The CBO warns that the estimate of an $80 billion-a-year tax increase could be significantly higher or lower, depending on how the program is designed. The Waxman-Markey bill currently before Congress calls for reducing greenhouse gasses 20% by 2020 and by an incredible 83% by 2050. As the government reduces the amount of CO2 that is allowed, the price of the CO2 permits would rise and the pass-through to consumer prices would also increase.
The next-largest tax increase–with a projected rise in revenue of more than $300 billion between 2011 and 2019–comes from increasing the tax rates on the very small number of taxpayers with incomes over $250,000. Because this revenue estimate doesn’t take into account the extent to which the higher marginal tax rates would cause those taxpayers to reduce their taxable incomes–by changing the way they are compensated, increasing deductible expenditures, or simply earning less–it overstates the resulting increase in revenue.
Since the projected revenue from this source is already designated to be used for Mr. Obama’s health plan, some other tax increases will be needed. Moreover, Mr. Obama’s budget characterizes the projected $634 billion outlay for health-care reform as just a down payment on the program. The budget notes that there would be “additional resources and new benefits to be determined with Congress.” Those additional resources would no doubt be even higher taxes.

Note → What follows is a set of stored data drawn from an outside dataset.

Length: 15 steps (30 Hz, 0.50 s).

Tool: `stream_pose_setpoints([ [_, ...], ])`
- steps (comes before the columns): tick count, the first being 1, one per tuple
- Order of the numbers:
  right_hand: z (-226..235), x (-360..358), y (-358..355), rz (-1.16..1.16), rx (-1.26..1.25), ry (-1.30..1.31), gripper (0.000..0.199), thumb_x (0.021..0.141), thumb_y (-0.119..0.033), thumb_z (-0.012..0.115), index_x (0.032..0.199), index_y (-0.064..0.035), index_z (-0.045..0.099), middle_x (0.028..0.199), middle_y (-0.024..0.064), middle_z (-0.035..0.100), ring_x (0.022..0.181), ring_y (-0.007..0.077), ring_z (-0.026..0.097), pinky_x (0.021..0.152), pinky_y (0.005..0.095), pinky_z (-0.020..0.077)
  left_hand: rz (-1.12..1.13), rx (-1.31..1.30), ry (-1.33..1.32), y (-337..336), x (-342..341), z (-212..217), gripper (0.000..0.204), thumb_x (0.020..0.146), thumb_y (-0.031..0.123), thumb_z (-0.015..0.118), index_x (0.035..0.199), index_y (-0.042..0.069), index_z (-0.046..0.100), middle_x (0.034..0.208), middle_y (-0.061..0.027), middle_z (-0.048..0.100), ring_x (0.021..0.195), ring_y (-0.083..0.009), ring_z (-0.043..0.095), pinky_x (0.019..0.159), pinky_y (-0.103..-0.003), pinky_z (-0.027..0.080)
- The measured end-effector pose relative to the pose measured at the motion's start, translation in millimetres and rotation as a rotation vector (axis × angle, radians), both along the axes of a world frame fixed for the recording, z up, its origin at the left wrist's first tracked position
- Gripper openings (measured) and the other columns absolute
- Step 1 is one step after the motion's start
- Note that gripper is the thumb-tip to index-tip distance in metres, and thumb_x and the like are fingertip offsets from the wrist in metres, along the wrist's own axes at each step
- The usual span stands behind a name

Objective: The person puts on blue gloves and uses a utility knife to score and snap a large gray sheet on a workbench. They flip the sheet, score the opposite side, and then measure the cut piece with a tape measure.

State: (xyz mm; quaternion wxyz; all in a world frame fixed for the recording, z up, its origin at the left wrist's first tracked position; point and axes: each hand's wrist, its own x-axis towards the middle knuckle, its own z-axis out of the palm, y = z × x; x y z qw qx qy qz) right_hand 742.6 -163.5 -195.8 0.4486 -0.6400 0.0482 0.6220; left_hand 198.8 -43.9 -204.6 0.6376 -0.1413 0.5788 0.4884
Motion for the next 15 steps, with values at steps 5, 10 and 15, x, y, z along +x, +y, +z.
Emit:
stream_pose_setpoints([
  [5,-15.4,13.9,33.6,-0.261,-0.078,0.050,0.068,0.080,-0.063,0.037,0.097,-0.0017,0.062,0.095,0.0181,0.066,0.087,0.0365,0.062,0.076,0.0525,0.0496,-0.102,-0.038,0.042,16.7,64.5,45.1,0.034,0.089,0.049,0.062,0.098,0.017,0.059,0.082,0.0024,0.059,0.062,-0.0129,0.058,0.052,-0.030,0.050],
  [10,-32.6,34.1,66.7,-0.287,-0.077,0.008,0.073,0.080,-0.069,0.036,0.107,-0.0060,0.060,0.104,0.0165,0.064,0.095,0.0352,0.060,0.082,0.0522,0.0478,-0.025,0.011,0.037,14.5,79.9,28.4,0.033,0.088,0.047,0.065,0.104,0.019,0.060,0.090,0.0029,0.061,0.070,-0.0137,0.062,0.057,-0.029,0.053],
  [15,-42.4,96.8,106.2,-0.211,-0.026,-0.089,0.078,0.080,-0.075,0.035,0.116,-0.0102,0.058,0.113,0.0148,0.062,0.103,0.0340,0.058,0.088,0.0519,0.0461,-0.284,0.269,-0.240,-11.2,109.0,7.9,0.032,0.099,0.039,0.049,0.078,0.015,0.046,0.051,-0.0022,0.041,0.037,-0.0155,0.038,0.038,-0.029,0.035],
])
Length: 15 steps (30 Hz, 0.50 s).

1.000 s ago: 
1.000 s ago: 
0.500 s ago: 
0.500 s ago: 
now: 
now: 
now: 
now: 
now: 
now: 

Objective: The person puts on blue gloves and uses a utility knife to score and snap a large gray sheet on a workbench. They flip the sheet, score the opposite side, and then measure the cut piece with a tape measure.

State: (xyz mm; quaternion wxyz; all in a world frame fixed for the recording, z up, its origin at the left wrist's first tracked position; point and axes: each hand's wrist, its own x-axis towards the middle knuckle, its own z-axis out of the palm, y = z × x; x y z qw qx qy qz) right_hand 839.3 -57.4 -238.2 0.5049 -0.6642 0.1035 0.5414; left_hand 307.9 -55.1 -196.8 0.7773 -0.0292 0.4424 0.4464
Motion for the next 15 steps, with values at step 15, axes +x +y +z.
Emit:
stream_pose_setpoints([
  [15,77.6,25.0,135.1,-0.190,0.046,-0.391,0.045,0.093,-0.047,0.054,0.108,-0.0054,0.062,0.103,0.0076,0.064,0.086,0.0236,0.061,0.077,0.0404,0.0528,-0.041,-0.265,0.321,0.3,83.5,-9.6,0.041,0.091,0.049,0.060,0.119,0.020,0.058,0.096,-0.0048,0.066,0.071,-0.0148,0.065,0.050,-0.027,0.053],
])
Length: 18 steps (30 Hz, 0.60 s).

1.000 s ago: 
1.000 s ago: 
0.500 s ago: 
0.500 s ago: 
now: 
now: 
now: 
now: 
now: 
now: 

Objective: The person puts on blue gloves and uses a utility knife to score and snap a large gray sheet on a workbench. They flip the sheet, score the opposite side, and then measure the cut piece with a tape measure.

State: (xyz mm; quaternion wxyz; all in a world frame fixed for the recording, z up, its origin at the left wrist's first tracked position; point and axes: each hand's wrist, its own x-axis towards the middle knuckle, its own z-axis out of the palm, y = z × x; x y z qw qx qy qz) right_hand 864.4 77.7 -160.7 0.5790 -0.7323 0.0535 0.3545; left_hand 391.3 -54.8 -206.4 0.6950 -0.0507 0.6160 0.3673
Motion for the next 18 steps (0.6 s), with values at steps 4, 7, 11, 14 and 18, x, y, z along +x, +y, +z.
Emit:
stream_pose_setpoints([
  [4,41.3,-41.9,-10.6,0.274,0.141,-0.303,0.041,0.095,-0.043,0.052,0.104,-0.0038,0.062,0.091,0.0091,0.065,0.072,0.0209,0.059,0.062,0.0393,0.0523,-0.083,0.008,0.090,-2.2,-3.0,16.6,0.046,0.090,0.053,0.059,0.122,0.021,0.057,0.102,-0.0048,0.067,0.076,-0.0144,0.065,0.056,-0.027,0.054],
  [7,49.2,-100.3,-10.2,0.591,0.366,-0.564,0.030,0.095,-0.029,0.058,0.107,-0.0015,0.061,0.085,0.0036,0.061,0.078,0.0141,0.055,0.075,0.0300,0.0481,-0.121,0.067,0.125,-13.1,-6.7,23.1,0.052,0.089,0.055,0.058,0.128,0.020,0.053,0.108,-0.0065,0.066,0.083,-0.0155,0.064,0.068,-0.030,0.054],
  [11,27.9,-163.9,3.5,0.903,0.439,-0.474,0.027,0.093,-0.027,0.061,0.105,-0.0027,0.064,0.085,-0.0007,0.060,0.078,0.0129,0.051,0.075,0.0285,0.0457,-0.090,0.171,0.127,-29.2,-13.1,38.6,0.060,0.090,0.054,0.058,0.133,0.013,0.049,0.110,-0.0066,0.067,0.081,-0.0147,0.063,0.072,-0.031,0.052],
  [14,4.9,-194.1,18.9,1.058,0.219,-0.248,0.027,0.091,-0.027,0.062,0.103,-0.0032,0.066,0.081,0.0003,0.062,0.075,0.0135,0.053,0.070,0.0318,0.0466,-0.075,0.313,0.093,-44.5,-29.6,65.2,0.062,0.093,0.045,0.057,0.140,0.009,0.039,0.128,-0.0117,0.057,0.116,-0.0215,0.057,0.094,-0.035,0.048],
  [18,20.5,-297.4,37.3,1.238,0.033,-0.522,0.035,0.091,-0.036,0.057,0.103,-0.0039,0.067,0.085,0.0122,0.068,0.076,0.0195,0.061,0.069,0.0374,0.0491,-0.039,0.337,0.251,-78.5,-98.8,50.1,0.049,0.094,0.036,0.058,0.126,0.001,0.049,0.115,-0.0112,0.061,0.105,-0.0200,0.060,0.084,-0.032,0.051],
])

The third major tax increase is the plan to raise $220 billion over the next nine years by changing the taxation of foreign-source income. While some extra revenue could no doubt come from ending the tax avoidance gimmicks that use dummy corporations in the Caribbean, most of the projected revenue comes from disallowing corporations to pay lower tax rates on their earnings in countries like Germany, Britain and Ireland. The purpose of the tax change is not just to raise revenue but also to shift overseas production by American firms back to the U.S. by reducing the tax advantage of earning profits abroad.
The administration is likely to be disappointed about its ability to achieve both goals. Bringing production back to be taxed at the higher U.S. tax rate would raise the cost of capital and make the products less competitive in global markets. American corporations would therefore have an incentive to sell their overseas subsidiaries to foreign firms. That would leave future profits overseas, denying the Treasury Department any claim on the resulting tax revenue. And new foreign owners would be more likely to use overseas suppliers than to rely on inputs from the U.S. The net result would be less revenue to the Treasury and fewer jobs in America.
It’s not too late for Mr. Obama to put these tax increases on hold. If he doesn’t, Congress should protect the recovery and the longer-term health of the U.S. economy by voting down this enormous round of higher taxes.
Martin Feldstein is a member of AEI’s Council of Academic Advisers.